Lesson learned, I ended up having a fantastic time at the event, playing almost nonstop for the subsequent three days, and I returned many times over the years, often as a passenger in Gene’s rickety old beat up station wagon.
Gene wore many hats, and he was passionate about everything he ever did. He was a carpenter by trade, and I hired him on many occasions to help me in my apartment, installing cabinets and shelves. He had a couple of Dachshunds, whom he doted over like children. He was a cyclist, and in recent years he had taken to riding “fixed-gear” bikes. (If you don’t know what that means, let me just say that you have to be a real daredevil to ride one of these in New York City! )

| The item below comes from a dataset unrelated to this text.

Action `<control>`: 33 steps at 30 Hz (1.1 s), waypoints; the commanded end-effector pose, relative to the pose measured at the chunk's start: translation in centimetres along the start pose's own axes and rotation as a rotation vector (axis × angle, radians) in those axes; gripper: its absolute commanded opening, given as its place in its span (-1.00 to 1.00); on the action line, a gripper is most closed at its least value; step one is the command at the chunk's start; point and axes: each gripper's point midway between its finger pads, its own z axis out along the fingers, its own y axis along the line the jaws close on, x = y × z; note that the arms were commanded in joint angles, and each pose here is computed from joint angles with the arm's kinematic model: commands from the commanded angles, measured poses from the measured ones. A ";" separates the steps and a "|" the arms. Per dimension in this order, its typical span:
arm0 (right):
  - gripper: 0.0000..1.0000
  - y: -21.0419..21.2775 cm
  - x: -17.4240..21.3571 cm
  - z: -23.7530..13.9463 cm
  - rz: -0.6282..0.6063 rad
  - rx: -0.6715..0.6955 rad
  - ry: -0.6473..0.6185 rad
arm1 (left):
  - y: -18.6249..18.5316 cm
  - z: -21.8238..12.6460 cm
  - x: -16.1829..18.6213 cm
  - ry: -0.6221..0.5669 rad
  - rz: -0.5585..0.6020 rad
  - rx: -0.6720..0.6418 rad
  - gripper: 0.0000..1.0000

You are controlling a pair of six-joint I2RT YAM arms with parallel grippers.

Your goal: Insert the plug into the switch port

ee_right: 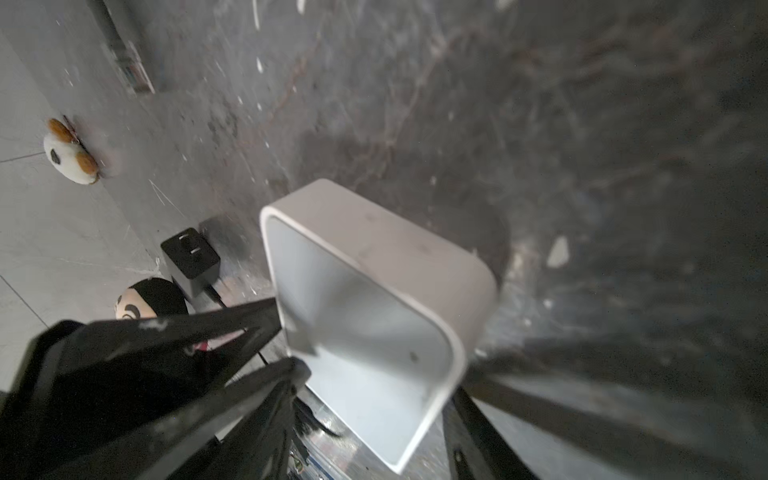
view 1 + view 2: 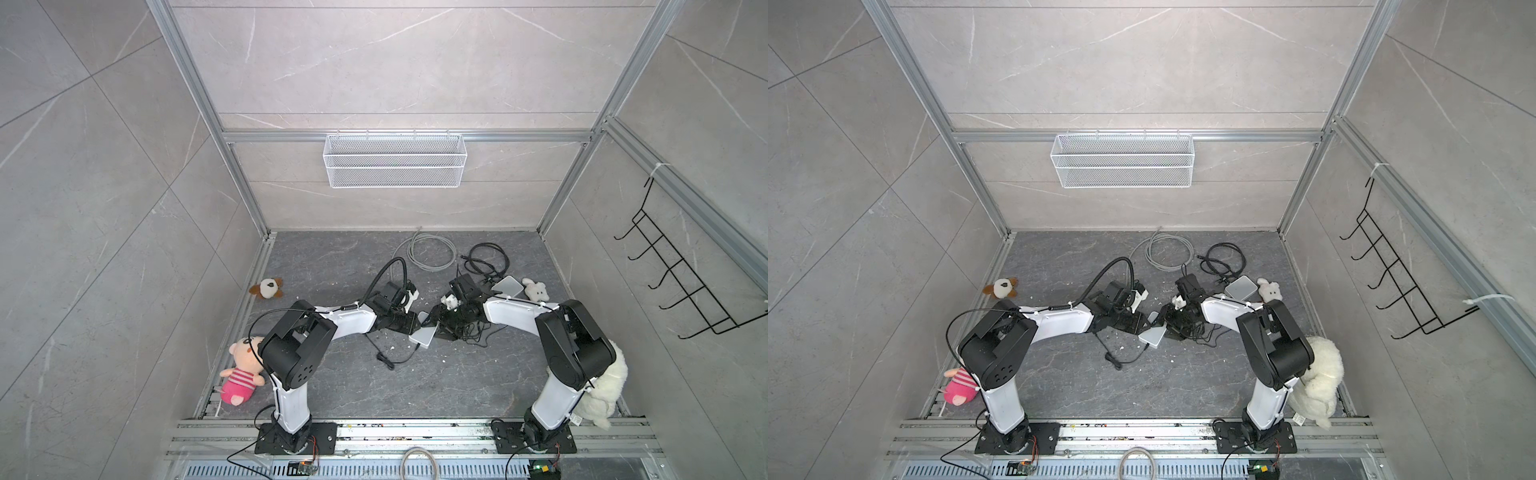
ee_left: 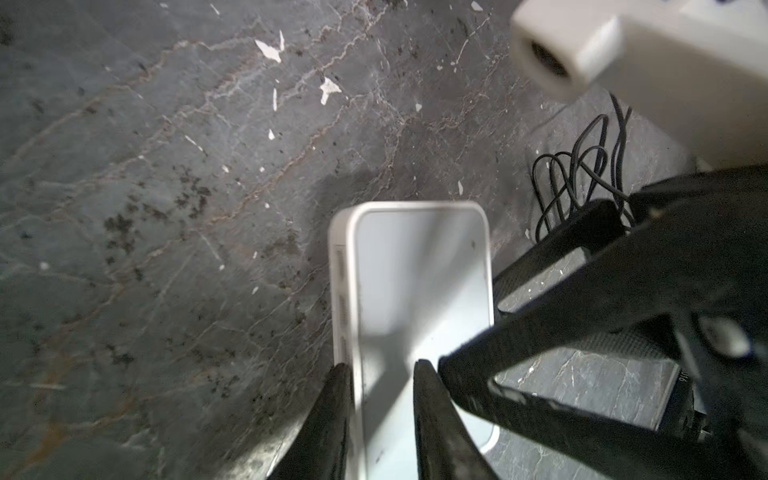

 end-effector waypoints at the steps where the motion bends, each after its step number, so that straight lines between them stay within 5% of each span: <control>1: 0.17 3.6 -2.4 0.4 -0.040 -0.097 -0.039 | -3.7 -0.7 0.4 0.054 -0.026 0.170 -0.43; 10: 0.19 3.2 -5.6 -1.3 -0.103 -0.051 -0.084 | -2.6 -2.3 -6.6 -0.116 -0.053 0.182 -0.44; 17: 0.22 2.6 -6.7 -3.9 -0.215 0.030 -0.121 | 4.8 -6.0 -11.9 -0.185 -0.038 -0.146 -0.38; 24: 0.22 3.0 -6.8 -4.7 -0.286 0.056 -0.134 | 10.8 -6.4 -12.2 -0.132 -0.034 -0.377 -0.34; 33: 0.18 3.4 -6.7 -4.2 -0.312 0.073 -0.122 | 12.5 -2.5 -11.7 -0.046 -0.086 -0.379 -0.32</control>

He was not much interested in bondage, but he sure was kinky in other ways. He was skilled with a single tail whip, and he would spend hours practicing.
Gene was also a sailor, and he wrote a fantastic book on the subject, called Deep Water: A Sailor’s Passage (available on Amazon). It’s one of the most heartfelt, deeply moving books I have ever read. In it, Gene explains his love of sailing and also his love for one man — his life partner, Kevin.
It wasn’t until after Gene’s book came out that I ever even stepped foot on a sailboat, but now I love it. It’s funny how things happen sometimes, that I was out sailing when I learned about Gene.
Sail on, buddy. I am going to miss you.